1

I am currently working with Custom Analyzers in Azure Search. I have previously had a lot of success with the preview version of the Azure Search API "2015-02-28-Preview" which introduced the feature. I'm currently trying to migrate my custom analyzers to API version "2016-09-01" which according to this article (https://learn.microsoft.com/en-us/azure/search/search-api-migration) includes Custom Anlayzer support. My analyzers are configured as follows:

 "analyzers": [
    {
      "name": "phonetic_area_analyzer",
      "@odata.type": "#Microsoft.Azure.Search.CustomAnalyzer",
      "tokenizer": "area_standard",
      "tokenFilters": [ "lowercase", "asciifolding", "areas_phonetc" ]
    },
    {
      "name": "partial_area_analyzer",
      "@odata.type": "#Microsoft.Azure.Search.CustomAnalyzer",
      "tokenizer": "area_standard",
      "tokenFilters": [ "lowercase", "area_token_edge" ]
    },
    {
      "name": "startsWith_area_analyzer",
      "@odata.type": "#Microsoft.Azure.Search.CustomAnalyzer",
      "tokenizer": "area_keyword",
      "tokenFilters": [ "lowercase", "asciifolding", "area_edge" ]
    }
  ],
  "charFilters": [],
  "tokenizers": [
    {
        "name":"area_standard",
        "@odata.type":"#Microsoft.Azure.Search.StandardTokenizer"
    },
    {
        "name":"area_keyword",
        "@odata.type":"#Microsoft.Azure.Search.KeywordTokenizer"
    }
    ],
  "tokenFilters": [
    {
      "name": "area_edge",
      "@odata.type": "#Microsoft.Azure.Search.EdgeNGramTokenFilter",
      "minGram": 2,
      "maxGram": 50
    },
    {
      "name": "area_token_edge",
      "@odata.type": "#Microsoft.Azure.Search.EdgeNGramTokenFilter",
      "minGram": 2,
      "maxGram": 20
    },
    {
      "name": "areas_phonetc",
      "@odata.type": "#Microsoft.Azure.Search.PhoneticTokenFilter",
      "encoder": "doubleMetaphone"
    }
  ]

This configuration works when using version "2015-02-28-Preview" but when I try version "2016-09-01" I get the following error as a response:

{
  "error": {
    "code": "",
    "message": "The request is invalid.
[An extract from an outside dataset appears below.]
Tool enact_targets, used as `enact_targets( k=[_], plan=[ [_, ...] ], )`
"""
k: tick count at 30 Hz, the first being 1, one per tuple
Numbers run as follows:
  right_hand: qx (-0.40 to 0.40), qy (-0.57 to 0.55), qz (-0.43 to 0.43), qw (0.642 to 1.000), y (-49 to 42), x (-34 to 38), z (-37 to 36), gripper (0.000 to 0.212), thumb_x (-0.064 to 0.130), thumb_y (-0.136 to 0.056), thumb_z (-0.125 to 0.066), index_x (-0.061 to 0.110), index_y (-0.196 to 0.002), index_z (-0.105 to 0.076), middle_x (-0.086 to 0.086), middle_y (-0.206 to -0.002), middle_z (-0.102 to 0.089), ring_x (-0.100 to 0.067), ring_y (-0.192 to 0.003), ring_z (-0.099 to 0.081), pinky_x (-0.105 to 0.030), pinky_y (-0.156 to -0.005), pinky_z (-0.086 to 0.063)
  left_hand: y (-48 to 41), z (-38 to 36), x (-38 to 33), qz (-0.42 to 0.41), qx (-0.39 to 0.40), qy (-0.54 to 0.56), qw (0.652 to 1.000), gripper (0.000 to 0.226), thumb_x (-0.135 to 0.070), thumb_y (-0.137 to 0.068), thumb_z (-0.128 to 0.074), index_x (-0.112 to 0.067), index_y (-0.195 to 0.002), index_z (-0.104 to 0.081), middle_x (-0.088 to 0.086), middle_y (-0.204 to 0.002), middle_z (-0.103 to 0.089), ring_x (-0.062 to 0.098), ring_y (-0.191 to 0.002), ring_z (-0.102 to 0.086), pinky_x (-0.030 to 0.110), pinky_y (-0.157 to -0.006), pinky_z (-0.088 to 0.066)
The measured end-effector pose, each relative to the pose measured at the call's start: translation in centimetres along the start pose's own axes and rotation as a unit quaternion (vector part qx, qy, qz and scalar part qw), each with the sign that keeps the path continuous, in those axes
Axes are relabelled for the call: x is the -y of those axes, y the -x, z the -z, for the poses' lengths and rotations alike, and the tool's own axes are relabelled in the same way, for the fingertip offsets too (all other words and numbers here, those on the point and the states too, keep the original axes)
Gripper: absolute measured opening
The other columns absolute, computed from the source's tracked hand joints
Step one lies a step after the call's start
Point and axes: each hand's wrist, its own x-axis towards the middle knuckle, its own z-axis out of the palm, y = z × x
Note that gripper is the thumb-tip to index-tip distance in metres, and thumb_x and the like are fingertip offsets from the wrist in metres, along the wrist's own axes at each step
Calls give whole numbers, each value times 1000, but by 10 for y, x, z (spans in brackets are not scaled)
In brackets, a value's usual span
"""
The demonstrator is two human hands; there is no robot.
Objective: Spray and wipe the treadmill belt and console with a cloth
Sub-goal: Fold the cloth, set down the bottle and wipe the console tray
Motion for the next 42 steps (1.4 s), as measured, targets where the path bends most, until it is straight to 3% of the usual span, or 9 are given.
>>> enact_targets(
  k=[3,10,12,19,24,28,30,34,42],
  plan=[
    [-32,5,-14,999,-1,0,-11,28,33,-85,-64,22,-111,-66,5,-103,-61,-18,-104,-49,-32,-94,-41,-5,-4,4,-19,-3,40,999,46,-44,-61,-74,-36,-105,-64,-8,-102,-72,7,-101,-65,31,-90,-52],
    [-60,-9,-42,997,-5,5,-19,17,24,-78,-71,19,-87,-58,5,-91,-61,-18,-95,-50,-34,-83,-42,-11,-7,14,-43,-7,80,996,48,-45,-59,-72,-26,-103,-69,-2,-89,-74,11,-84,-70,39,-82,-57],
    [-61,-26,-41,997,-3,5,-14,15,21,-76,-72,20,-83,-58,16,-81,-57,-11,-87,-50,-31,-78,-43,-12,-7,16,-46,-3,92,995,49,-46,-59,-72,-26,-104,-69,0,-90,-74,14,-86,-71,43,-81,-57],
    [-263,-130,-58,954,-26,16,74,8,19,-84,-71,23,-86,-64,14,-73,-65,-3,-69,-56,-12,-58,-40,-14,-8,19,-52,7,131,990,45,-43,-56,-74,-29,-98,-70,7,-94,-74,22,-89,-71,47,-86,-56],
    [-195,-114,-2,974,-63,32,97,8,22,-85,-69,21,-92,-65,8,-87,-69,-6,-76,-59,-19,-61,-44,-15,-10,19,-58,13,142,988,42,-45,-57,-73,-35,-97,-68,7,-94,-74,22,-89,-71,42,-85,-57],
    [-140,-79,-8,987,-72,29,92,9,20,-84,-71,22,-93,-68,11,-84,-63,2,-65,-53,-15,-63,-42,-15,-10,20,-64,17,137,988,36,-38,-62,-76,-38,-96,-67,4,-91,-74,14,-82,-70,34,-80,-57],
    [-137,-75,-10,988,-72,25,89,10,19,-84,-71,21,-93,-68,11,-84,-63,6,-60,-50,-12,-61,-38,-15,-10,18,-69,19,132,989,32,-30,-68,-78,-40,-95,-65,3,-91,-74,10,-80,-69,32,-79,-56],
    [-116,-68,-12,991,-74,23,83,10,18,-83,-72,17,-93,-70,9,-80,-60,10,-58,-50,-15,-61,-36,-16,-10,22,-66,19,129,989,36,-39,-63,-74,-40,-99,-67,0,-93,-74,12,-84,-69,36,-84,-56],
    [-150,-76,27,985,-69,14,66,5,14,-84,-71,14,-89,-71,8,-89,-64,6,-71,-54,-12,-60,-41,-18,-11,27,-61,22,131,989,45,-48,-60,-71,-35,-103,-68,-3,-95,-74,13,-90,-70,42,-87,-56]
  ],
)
Details: index : The tokenizer of type 'standard' is not supported in the API version '2016-09-01'.\r\n"
  }
}

Is there a problem with my configuration, or does version "2016-09-01" only allow for a limited subset of custom analyzer features? If this is the case, could someone please point me in the direction of some documentation detailing which features are supported?

pantryfight
  • 338
  • 1
  • 3
  • 13

1 Answers1

1

Sorry, there was a delay in the process that updates the documentation. Here is my pull request that has the changes we introduced in 2016-09-01: https://github.com/Azure/azure-docs-rest-apis/pull/218 (request access here https://azure.github.io/)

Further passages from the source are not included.